■ PROBLEM DESCRIPTION:
Start to finish, copy the data exactly.

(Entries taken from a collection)
##############################

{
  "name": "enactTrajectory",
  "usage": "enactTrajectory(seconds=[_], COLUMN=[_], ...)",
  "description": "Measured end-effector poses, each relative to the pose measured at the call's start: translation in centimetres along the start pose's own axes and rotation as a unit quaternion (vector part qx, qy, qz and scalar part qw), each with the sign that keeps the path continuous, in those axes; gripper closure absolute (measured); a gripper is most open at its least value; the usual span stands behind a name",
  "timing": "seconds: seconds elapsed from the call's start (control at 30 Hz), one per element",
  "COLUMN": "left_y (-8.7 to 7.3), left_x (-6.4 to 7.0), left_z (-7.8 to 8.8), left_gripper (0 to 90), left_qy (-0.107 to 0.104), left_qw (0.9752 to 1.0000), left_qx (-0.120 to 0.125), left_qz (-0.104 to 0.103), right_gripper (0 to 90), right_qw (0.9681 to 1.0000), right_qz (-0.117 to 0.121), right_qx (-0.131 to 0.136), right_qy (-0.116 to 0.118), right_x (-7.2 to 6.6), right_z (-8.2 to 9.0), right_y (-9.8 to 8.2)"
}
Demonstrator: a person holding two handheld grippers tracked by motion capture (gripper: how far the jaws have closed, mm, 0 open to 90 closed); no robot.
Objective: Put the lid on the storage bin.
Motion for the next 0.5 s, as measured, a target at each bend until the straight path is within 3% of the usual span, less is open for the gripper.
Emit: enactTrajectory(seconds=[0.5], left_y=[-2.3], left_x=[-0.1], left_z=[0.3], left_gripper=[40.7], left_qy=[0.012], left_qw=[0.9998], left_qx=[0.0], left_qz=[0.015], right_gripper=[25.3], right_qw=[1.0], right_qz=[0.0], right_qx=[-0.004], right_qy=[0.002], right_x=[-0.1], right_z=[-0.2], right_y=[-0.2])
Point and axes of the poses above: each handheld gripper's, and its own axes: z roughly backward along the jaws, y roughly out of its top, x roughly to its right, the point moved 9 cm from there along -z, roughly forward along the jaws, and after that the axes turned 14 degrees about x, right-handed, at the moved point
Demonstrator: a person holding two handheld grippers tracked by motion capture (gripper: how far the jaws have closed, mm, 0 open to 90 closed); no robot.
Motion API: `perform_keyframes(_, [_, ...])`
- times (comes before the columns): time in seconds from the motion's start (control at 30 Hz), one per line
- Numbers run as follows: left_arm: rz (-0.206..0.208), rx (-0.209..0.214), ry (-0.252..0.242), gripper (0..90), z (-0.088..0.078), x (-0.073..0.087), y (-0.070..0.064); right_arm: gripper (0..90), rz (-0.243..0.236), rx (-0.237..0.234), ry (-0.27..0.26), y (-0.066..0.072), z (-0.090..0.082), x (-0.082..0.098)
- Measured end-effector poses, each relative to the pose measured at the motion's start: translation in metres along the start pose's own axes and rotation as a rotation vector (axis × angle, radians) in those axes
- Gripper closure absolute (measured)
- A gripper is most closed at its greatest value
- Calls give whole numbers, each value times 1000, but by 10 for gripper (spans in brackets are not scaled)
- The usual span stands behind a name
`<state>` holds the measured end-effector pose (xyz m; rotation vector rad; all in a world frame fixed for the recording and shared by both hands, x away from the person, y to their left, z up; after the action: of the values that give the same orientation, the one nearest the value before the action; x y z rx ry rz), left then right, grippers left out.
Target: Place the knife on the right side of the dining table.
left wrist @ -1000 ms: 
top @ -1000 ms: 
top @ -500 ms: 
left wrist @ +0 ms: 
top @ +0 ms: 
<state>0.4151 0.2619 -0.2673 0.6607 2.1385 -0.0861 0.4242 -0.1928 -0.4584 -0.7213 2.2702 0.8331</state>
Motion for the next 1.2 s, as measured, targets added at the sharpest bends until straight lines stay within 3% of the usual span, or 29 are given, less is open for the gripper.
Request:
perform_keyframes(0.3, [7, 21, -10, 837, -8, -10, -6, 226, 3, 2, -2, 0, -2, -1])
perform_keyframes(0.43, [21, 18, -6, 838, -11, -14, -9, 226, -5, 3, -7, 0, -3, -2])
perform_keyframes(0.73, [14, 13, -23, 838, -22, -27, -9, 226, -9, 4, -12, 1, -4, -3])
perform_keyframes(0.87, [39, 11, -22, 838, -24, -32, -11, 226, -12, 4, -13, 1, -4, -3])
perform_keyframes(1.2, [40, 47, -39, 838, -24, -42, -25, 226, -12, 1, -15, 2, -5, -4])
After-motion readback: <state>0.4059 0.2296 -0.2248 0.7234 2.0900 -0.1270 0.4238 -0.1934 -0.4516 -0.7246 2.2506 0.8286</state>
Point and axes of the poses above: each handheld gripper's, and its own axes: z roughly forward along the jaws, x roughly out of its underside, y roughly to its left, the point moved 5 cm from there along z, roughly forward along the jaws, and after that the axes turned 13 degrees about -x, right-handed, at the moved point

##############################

■ OUTPUT FOR THIS TASK:
{
  "name": "enactTrajectory",
  "usage": "enactTrajectory(seconds=[_], COLUMN=[_], ...)",
  "description": "Measured end-effector poses, each relative to the pose measured at the call's start: translation in centimetres along the start pose's own axes and rotation as a unit quaternion (vector part qx, qy, qz and scalar part qw), each with the sign that keeps the path continuous, in those axes; gripper closure absolute (measured); a gripper is most open at its least value; the usual span stands behind a name",
  "timing": "seconds: seconds elapsed from the call's start (control at 30 Hz), one per element",
  "COLUMN": "left_y (-8.7 to 7.3), left_x (-6.4 to 7.0), left_z (-7.8 to 8.8), left_gripper (0 to 90), left_qy (-0.107 to 0.104), left_qw (0.9752 to 1.0000), left_qx (-0.120 to 0.125), left_qz (-0.104 to 0.103), right_gripper (0 to 90), right_qw (0.9681 to 1.0000), right_qz (-0.117 to 0.121), right_qx (-0.131 to 0.136), right_qy (-0.116 to 0.118), right_x (-7.2 to 6.6), right_z (-8.2 to 9.0), right_y (-9.8 to 8.2)"
}
Demonstrator: a person holding two handheld grippers tracked by motion capture (gripper: how far the jaws have closed, mm, 0 open to 90 closed); no robot.
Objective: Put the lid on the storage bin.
Motion for the next 0.5 s, as measured, a target at each bend until the straight path is within 3% of the usual span, less is open for the gripper.
Emit: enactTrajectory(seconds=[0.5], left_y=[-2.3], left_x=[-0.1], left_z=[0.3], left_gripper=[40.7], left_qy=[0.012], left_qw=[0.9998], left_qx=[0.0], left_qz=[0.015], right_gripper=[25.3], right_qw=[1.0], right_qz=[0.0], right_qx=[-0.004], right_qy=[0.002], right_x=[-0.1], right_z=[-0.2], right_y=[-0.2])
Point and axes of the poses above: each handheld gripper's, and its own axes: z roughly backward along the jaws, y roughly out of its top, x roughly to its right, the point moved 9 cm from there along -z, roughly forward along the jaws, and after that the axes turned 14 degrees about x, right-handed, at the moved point
Demonstrator: a person holding two handheld grippers tracked by motion capture (gripper: how far the jaws have closed, mm, 0 open to 90 closed); no robot.
Motion API: `perform_keyframes(_, [_, ...])`
- times (comes before the columns): time in seconds from the motion's start (control at 30 Hz), one per line
- Numbers run as follows: left_arm: rz (-0.206..0.208), rx (-0.209..0.214), ry (-0.252..0.242), gripper (0..90), z (-0.088..0.078), x (-0.073..0.087), y (-0.070..0.064); right_arm: gripper (0..90), rz (-0.243..0.236), rx (-0.237..0.234), ry (-0.27..0.26), y (-0.066..0.072), z (-0.090..0.082), x (-0.082..0.098)
- Measured end-effector poses, each relative to the pose measured at the motion's start: translation in metres along the start pose's own axes and rotation as a rotation vector (axis × angle, radians) in those axes
- Gripper closure absolute (measured)
- A gripper is most closed at its greatest value
- Calls give whole numbers, each value times 1000, but by 10 for gripper (spans in brackets are not scaled)
- The usual span stands behind a name
`<state>` holds the measured end-effector pose (xyz m; rotation vector rad; all in a world frame fixed for the recording and shared by both hands, x away from the person, y to their left, z up; after the action: of the values that give the same orientation, the one nearest the value before the action; x y z rx ry rz), left then right, grippers left out.
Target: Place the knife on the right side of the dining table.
left wrist @ -1000 ms: 
top @ -1000 ms: 
top @ -500 ms: 
left wrist @ +0 ms: 
top @ +0 ms: 
<state>0.4151 0.2619 -0.2673 0.6607 2.1385 -0.0861 0.4242 -0.1928 -0.4584 -0.7213 2.2702 0.8331</state>
Motion for the next 1.2 s, as measured, targets added at the sharpest bends until straight lines stay within 3% of the usual span, or 29 are given, less is open for the gripper.
Request:
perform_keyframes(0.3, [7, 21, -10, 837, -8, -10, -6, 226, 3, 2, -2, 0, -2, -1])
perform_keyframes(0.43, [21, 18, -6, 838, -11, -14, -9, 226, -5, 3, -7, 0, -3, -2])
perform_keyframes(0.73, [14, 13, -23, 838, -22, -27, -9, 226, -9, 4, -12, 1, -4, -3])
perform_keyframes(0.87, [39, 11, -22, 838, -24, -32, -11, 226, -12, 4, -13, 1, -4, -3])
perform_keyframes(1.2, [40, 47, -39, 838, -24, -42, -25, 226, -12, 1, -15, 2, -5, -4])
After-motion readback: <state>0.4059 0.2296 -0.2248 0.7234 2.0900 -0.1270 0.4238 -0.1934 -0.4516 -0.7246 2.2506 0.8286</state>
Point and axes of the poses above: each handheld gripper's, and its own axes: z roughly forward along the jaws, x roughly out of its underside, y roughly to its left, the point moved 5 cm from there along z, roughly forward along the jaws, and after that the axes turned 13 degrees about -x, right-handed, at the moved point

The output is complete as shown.